Among older patients receiving calcium-channel blockers, the use of erythromycin and clarithromycin was associated with a markedly increased short-term risk of admission to hospital, whereas azithromycin use was not. These findings are consistent with previous case reports and with the known pharmacology of these drugs (erythromycin and clarithromycin both inhibit cytochrome P450 3A4, whereas azithromycin does not). They therefore have considerable clinical relevance. Calcium-channel blockers and macrolide antibiotics are among the most widely prescribed medications in Canada, and their interactions are both dangerous and greatly underappreciated. When a macrolide antibiotic is necessary, the interaction is easily avoided if azithromycin is given to patients who are already receiving a calcium-channel blocker.

### Limitations

Several limitations of this study merit emphasis. We were unable to quantify medication adherence, or type and severity of infection, and the accuracy of diagnostic codes for hypotension has not been validated. Hypotension has multiple possible causes, and some instances of hypotension may have reflected the response to infection rather than the consequence of a drug interaction. We did not have sufficient statistical power to explore the outcome of bradycardia, which, along with hypotension, might be expected in patients receiving verapamil or diltiazem. Finally, we were unable to characterize the magnitude of interaction for each of the calcium-channel blockers. This is important because the inhibitory effect of erythromycin and clarithromycin on cytochrome P450 3A4 would be expected to result in a greater relative increase in the level of calcium-channel blockers that undergo greater presystemic elimination, most notably felodipine.20 However, these limitations apply equally to all macrolide antibiotics, including azithromycin, the inclusion of which lessens the role of confounding in our analyses. These limitations are unlikely to explain the differential risk seen with clarithromycin and erythromycin, which is biologically plausible and predicted by the pharmacology of these drugs.

### Conclusion

We found that older patients taking a calcium-channel blocker were at increased risk of admission to hospital for the treatment of hypotension or shock following the use of clarithromycin or erythromycin. Our findings highlight the consequences of an underappreciated yet avoidable drug interaction involving medications used by millions of patients every year. Clinicians should be aware of the potential interaction between these drugs. When a macrolide is required, preferential use of azithromycin should be considered in patients already receiving a calcium-channel blocker.

## Acknowledgements

The authors thank Brogan Inc., Ottawa, Ont., for use of its Drug Product and Therapeutic Class Database, and Ashif Kachra, Jill Tomac and Chelsea Hellings for assistance with manuscript preparation.

## Footnotes

*   **Competing interests:** Muhammad Mamdani has worked as a consultant for Pfizer, Novartis and Jansen-Ortho. John Horn has worked as a consultant for Merck Consumer Care, and is the author of several books on the subject of drug interactions. No competing interests were declared by the other authors.

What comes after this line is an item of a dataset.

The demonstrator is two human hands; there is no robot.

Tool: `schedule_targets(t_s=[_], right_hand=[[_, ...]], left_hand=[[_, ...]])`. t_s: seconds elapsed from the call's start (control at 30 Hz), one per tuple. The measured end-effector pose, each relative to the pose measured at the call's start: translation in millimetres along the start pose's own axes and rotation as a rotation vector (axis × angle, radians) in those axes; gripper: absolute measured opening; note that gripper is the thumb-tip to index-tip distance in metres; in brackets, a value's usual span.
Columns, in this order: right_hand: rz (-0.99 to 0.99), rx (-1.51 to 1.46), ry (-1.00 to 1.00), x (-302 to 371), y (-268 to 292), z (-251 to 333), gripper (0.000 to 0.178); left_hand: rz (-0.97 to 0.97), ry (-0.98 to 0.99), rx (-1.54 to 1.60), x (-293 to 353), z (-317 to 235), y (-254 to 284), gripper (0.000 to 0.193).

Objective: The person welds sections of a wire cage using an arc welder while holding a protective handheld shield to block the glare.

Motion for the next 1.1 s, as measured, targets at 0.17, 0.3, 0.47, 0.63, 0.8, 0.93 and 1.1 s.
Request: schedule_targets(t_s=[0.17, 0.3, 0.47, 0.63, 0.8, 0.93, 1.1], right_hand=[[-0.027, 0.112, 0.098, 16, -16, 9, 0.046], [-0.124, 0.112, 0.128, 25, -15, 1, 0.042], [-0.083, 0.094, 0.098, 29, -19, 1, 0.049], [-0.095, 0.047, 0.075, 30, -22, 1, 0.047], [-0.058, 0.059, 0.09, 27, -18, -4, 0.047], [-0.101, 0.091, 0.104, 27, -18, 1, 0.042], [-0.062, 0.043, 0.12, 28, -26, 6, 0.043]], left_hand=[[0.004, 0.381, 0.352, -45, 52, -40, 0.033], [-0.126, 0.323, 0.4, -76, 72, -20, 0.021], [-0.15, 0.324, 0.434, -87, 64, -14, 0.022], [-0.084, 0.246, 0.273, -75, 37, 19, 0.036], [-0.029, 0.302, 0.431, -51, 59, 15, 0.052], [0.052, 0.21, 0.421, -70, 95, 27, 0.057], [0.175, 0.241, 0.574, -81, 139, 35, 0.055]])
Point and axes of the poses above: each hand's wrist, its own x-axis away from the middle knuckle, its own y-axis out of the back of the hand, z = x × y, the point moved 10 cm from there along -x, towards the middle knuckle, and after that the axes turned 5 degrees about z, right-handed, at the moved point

*   This article has been peer reviewed.

*   **Contributors:** David Juurlink is the study guarantor and assumes responsibility for the integrity of the data and the accuracy of the analysis. Alissa Wright, Tara Gomes, Muhammad Mamdani, John Horn and David Juurlink contributed to the concept and design of the study. Alissa Wright and David Juurlink drafted the manuscript. Tara Gomes performed the analyses. All of the authors contributed to the interpretation of the analysis, revised the manuscript and approved the version submitted for publication.

*   **Funding:** This study was supported by the Institute for Clinical Evaluative Sciences (ICES), which is funded by an annual grant from the Ontario Ministry of Health and Long-Term Care. The study was supported in part by the Ontario Drug Innovation Fund, which had no role in the design, analysis, conduct or reporting of the study. The opinions, results and conclusions reported in this paper are those of the authors and are independent from the funding sources. No endorsement by ICES or the Ontario Ministry of Health and Long-Term Care is intended or should be inferred.

*   Presented in part at the Canadian Society of Internal Medicine Annual Scientific Meeting in Vancouver, British Columbia, Oct. 30, 2010.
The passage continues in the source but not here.